Ainda é a aurora de um novo milénio, e já surgem vozes de guerra que afirmam que o homem é um violento e que só pode ser dominado com uma violência maior; e isto não é uma ideia isolada, de alguns loucos, mas uma convicção bastante generalizada.

A verificação de que a sociedade, ao fim e ao cabo, não é mais que um imenso grupo de lobos violentos que só sobrevivem à custa de uma estrutura mais violenta que os impeça de devorar-se, está bastante generalizada e é a razão de manter esses grandes "aparatos" de segurança - os exércitos - que tornam impossível o desenvolvimento de muitos povos e a progressiva humanização de todos.

Diante deste panorama, que força poderá ter a mensagem de Paz e Bem que Francisco de Assis viveu e anunciou? Não será um simples desejo de um optimista que desconhece a realidade?
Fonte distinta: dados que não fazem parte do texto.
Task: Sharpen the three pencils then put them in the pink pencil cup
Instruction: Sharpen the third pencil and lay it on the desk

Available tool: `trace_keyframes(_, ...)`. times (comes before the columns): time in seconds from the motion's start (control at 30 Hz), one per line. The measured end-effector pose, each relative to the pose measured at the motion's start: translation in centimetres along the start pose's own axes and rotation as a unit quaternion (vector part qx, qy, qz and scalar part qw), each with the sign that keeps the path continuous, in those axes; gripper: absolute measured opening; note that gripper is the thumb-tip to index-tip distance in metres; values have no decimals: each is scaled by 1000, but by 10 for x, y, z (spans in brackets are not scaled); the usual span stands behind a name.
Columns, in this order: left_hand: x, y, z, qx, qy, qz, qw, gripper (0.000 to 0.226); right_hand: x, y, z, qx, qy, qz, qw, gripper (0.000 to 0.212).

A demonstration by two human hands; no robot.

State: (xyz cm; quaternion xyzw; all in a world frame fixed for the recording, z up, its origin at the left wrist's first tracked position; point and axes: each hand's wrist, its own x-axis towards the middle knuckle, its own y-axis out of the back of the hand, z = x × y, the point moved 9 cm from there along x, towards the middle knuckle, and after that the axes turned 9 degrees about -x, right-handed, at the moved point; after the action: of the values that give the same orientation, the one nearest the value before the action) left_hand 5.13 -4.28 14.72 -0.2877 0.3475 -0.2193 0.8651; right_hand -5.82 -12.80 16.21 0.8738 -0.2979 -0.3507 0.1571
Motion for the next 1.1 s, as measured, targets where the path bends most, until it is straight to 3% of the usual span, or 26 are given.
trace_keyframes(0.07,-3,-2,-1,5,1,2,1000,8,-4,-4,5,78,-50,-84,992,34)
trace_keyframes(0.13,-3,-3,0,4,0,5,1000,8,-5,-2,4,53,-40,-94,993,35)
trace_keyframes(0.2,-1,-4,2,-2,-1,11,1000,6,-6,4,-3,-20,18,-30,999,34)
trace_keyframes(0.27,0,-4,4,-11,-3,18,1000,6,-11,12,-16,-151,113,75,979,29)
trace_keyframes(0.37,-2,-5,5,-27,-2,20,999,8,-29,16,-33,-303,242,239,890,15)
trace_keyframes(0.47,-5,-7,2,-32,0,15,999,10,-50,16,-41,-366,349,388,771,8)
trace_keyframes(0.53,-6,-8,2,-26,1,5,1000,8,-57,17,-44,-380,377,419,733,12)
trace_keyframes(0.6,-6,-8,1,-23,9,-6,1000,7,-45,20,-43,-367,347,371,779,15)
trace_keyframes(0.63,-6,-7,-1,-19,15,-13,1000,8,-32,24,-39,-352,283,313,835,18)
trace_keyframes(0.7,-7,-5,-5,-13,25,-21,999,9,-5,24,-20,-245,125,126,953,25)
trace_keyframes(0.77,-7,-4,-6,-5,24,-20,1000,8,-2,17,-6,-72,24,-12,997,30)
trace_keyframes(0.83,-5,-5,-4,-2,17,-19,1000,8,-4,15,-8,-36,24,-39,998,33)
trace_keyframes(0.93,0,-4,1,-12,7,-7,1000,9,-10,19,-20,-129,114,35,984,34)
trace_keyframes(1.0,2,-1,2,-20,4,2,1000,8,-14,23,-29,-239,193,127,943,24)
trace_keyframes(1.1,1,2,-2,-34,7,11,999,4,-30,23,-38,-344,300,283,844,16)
Francisco fala-nos a partir da sua experiência. Nascido numa sociedade tão violenta como a nossa pareceu-lhe que a única forma de resolver as diferenças com o povo vizinho era a guerra. Mais ainda, estava plenamente convencido que a sua realização pessoal - pertencer à nobreza - passava por ser militar, por ser cavaleiro; isto é, por fazer a guerra.

Esta certeza de que as relações pessoais só podiam acontecer e resolver-se desde a violência era ponto assente para os seus parentes; daí que Francisco fora admirado por todos como um homem ambicioso que aspirava a ser um valente guerreiro.

Mas o Senhor, mudou-lhe a forma de ver as coisas. As relações entre as pessoas não podem estar baseadas na violência mas sim no serviço. A solução dos conflitos não pode ser a guerra mas sim a paz. E não uma paz qualquer, que brota de um meio violento, mas sim uma paz que brota da liberdade.

A paz que o Senhor lhe oferecia era o mesmo projecto divino de fazer da humanidade uma família de irmãos. Por isso o aceitou como um dom que satisfez as suas aspirações humanas e como uma tarefa que o impulsionava a anunciá-lo aos demais.

Celano diz-nos que “Francisco percorria aldeias e cidades anunciando o Reino de Deus, pregando a paz”. Esta identificação entre a paz e o reino clarifica a que tipo de paz se refere; não se trata de uma paz bélica, mas de uma paz messiânica.

O dom da paz, não é algo que se deva anunciar sem mais; é preciso trabalhá-lo e vivê-lo para que seja credível (TC 58). As acções de Francisco em favor da paz foram muitas, mas basta recordar o testemunho de Tomás de Spalato: “Em 1222, residia eu na casa de Bolonha, era o dia da Assunção da Virgem Maria Mãe de Deus, quando vi S. Francisco que pregava na praça diante do palácio público; estavam ali quase todos os habitantes da cidade... O conteúdo das suas palavras era apenas um pedido para terminar com todas as inimizades entre os cidadãos e para restabelecerem a paz entre si. Desalinhado no vestir e com um rosto pouco atraente, a sua presença pessoal era irrelevante. Mas, com toda a eficácia que Deus colocava nas suas palavras, muitas famílias da nobreza, que desde muito tempo cultivavam entre si um ódio tão feroz, chegando em muitos casos ao derramamento de sangue, fizeram as pazes".

Anunciar a paz não é suficiente, nem tão pouco fazer acções pontuais. A paz franciscana tem um nome e um rosto: a fraternidade.

A Fraternidade franciscana, não é um ninho quente isento de tensões, mas algo que existe graças a uma vontade, incessantemente renovada, de misericórdia e de reconciliação. A fraternidade franciscana tem a sua existência, a sua força e paciência, no olhar misericordioso de Deus sobre o homem; e só se realiza quando cada um dos irmãos, nas suas relações com os outros, se inspira nesse olhar que não julga nem condena; um olhar compassivo, construtivo e salvador.

Uma fraternidade assim, nunca estará plenamente realizada, é uma utopia. Mas mais que uma utopia é uma esperança de que a humanidade possa reconciliar-se. Pois bem; a Fraternidade franciscana não vive para si mesma, mas tem como missão anunciar ao mundo a esperança de uma reconciliação sempre oferecida... sempre possível.